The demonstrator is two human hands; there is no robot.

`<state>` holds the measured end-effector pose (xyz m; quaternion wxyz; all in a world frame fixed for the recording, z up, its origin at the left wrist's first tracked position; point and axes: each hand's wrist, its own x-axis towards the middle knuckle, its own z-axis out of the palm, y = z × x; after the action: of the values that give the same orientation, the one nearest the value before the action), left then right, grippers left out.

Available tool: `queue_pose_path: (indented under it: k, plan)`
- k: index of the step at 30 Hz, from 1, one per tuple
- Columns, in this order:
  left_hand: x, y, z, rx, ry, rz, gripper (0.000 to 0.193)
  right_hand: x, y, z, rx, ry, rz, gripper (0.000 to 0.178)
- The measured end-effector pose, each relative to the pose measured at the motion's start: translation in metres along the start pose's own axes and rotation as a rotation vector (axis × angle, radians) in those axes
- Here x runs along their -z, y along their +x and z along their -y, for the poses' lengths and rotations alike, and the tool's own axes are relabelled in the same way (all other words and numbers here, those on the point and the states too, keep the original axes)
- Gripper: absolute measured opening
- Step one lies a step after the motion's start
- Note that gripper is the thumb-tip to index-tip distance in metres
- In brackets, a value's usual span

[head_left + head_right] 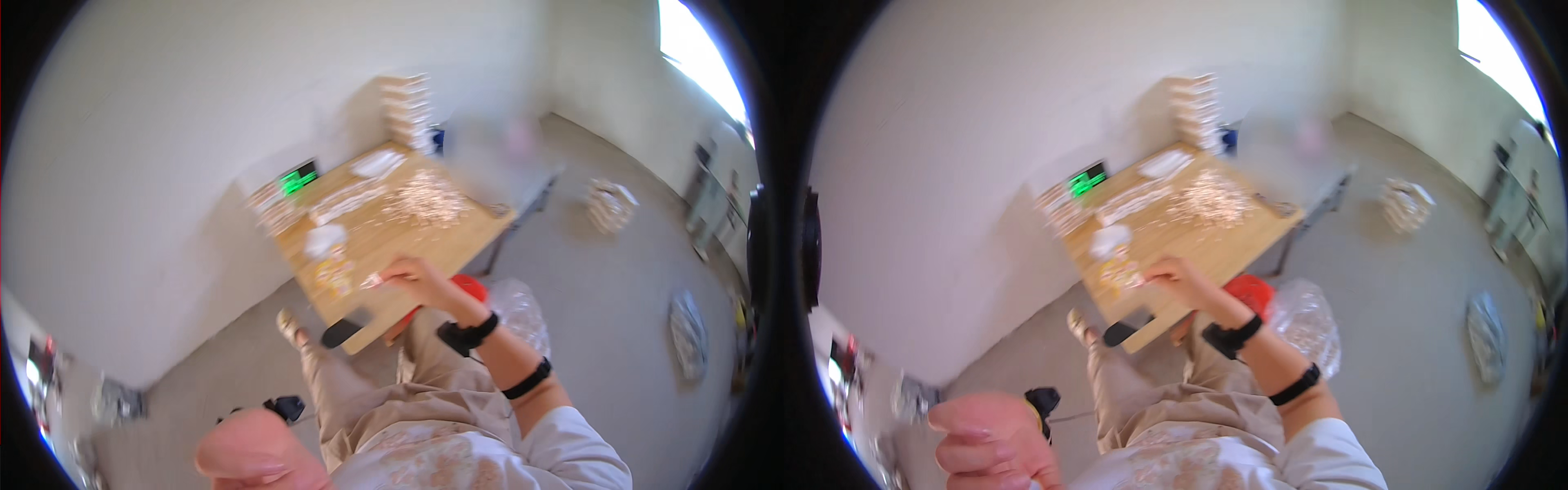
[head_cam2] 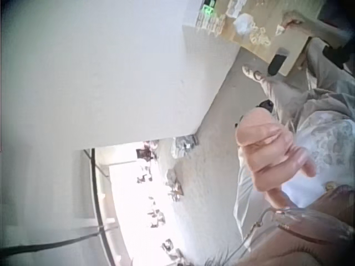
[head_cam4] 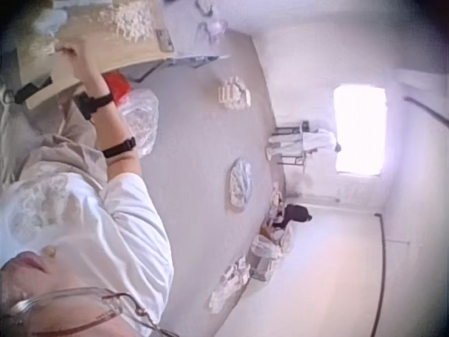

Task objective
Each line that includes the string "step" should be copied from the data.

Completed exercise
- k: index of the step at 30 Hz, from 1, one per tuple
- Step one lies a step after the motion's start

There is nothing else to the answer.